When Prime Minister Narendra Modi announced in April the launch of the “Tika Utsav”, chances are that the wicked in Karnataka must have chortled, the prim-and-proper souls cringed, and some others looked away poker-faced to hide their embarrassment.
For Modi and Hindi-speaking citizens, “tika” has come to mean vaccination, especially the Covid doses. In Kannada, the word means “posterior”.
The BJP government in Karnataka sat on its haunches all these months, grinning and bearing the titters and worse. But last month, the resolve dissolved and the Covid vaccination drive was named Lasika Utsava.
“Lasika” in Kannada means inoculation.
No reason was ascribed to the name change. But sources have now confirmed that the state government had received ample feedback that “Tika Utsav” was fast becoming the butt of ridicule in Karnataka.
For many, the episode is no laughing matter but a telling pointer to the insensitivity with which the Centre has been pursuing its language policy. There is nothing wrong in using “tika” in Hindi-speaking regions and in Hindi correspondence but the word is replicated in the English message to the nation that still features on the official website, PMIndia.
Neither does the language disconnect end with the Covid vaccination campaign. Tithi Bhojan, the name of a sub-scheme of the school midday meal programme, now renamed PM Poshan, has enraged writers and activists in Karnataka who see it as a mark of insensitivity and another attempt to impose Hindi.
“Tithi” in Kannada mostly signifies the oblations offered to the dead, with its literal meaning being “date”. “Tithi Bhojan” would signify a shradh meal in Kannada.
“Just think how schoolchildren in Karnataka would henceforth be having tithi oota (‘oota’ meaning ‘meal’ in Kannada) at school. Nothing can be more insensitive than coining these names without crosschecking with states,” Kannada writer and filmmaker T.K. Dayanand told The Telegraph on Friday.
The central scheme Tithi Bhojan, which encourages community participation in providing meals to children on any specific day, seems to have relied on the Hindi connotation of “tithi”, which often signifies a happy or auspicious occasion such as an anniversary or the celebration of success.

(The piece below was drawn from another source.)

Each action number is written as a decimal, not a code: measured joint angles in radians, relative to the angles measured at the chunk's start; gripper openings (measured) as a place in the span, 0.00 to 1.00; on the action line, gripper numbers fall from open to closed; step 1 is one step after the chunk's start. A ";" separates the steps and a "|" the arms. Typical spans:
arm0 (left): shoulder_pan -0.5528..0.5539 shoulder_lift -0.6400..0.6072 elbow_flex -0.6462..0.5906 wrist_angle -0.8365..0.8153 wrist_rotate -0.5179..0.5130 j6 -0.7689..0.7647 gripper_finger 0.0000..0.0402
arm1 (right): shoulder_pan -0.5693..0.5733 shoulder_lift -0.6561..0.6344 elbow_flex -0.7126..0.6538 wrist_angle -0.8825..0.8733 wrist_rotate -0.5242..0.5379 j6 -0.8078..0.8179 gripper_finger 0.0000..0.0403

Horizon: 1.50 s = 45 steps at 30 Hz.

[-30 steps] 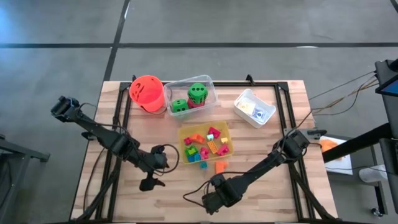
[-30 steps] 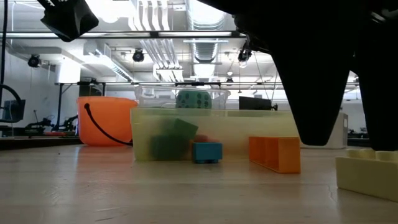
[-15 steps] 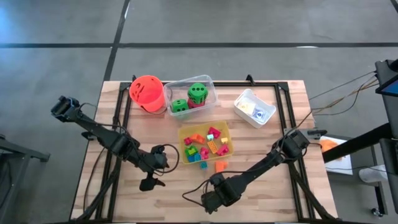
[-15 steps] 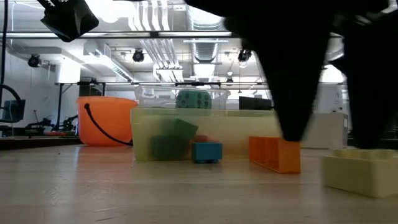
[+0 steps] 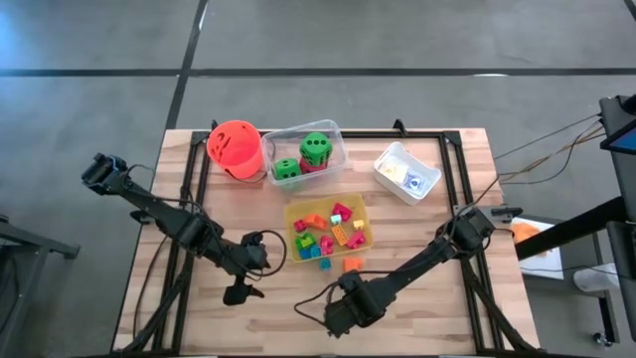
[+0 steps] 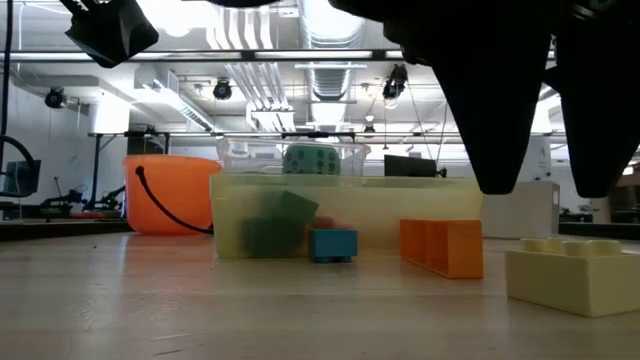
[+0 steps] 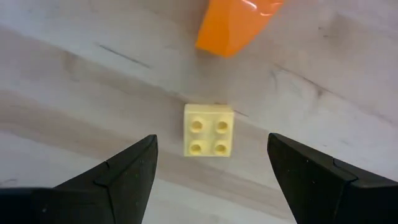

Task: Pick & Place Toys
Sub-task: Put the light yellow game piece into the yellow bin

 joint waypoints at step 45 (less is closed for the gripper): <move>0.000 0.000 0.000 -0.008 0.000 0.000 0.93 | -0.008 0.002 -0.164 0.215 -0.028 -0.046 0.33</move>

Dayanand feels that the names are part of the NDA government’s “drive to impose Hindi” and to give “undue credit” to the Prime Minister for every social scheme in the country.
“In their overzealousness to brazenly impose Hindi, the Union government is not even bothered to double-check what these words mean in the different states,” said Dayanand, who had in 2016 rejected the Karnataka Sahitya Academy award to protest the rising intolerance in the country.
Author and Dalit activist Mahesh Chandra Guru slammed the Centre for “insulting the sentiments of Kannadigas”.
“By imposing these Hindi words on projects rolled out across the country, the NDA government has insulted the sentiments of Kannadigas. Visualise the scene when a parent asks a child whether she or he had ‘tithi oota’ in school knowing full well what it means,” he told this newspaper.
“India is a pluralistic country which demands communication campaigns in all state languages. But this government is working against the spirit of federalism and pluralism and thus violating the constitutional provisions.”
Dinesh Kumar of the Karnataka Rakshana Vedike, an organisation that has been fighting against the imposition of Hindi, said this was an example of how the NDA government treated non-Hindi-speaking states.
“This is the ‘Hindi-only’ agenda of Nagpur (the RSS headquarters). While the Congress also did this to a certain extent, the BJP has been aggressively pursuing the imposition of Hindi without a thought for the linguistic and cultural interests of the states,” Kumar said.
“This deserves condemnation from all right-thinking people since the BJP is using taxpayers’ money to further homogenisation at the cost of diversity and pluralism.”
Some social media users have commented on the issue. “Thanks to Hindi imposition… Karnataka students will have tithi oota from now on… First it was Tika Utsav and now it’s tithi oota,” tweeted Abhishek C. Raveendra.
“From Tika Utsav to Tithi Bhojan. How the eagerness to label or relabel programmes can have hilarious consequences in local terms! In Kannada language Tithi Bhojan is (the) same as shradh meal,” Ananda Gundurao weighed in.
“I don’t understand the intention of renaming existing schemes. I’m sure the people of Karnataka will be embarrassed if their children are welcomed with tithi bhojan on festival days,” Subbu Iyer added.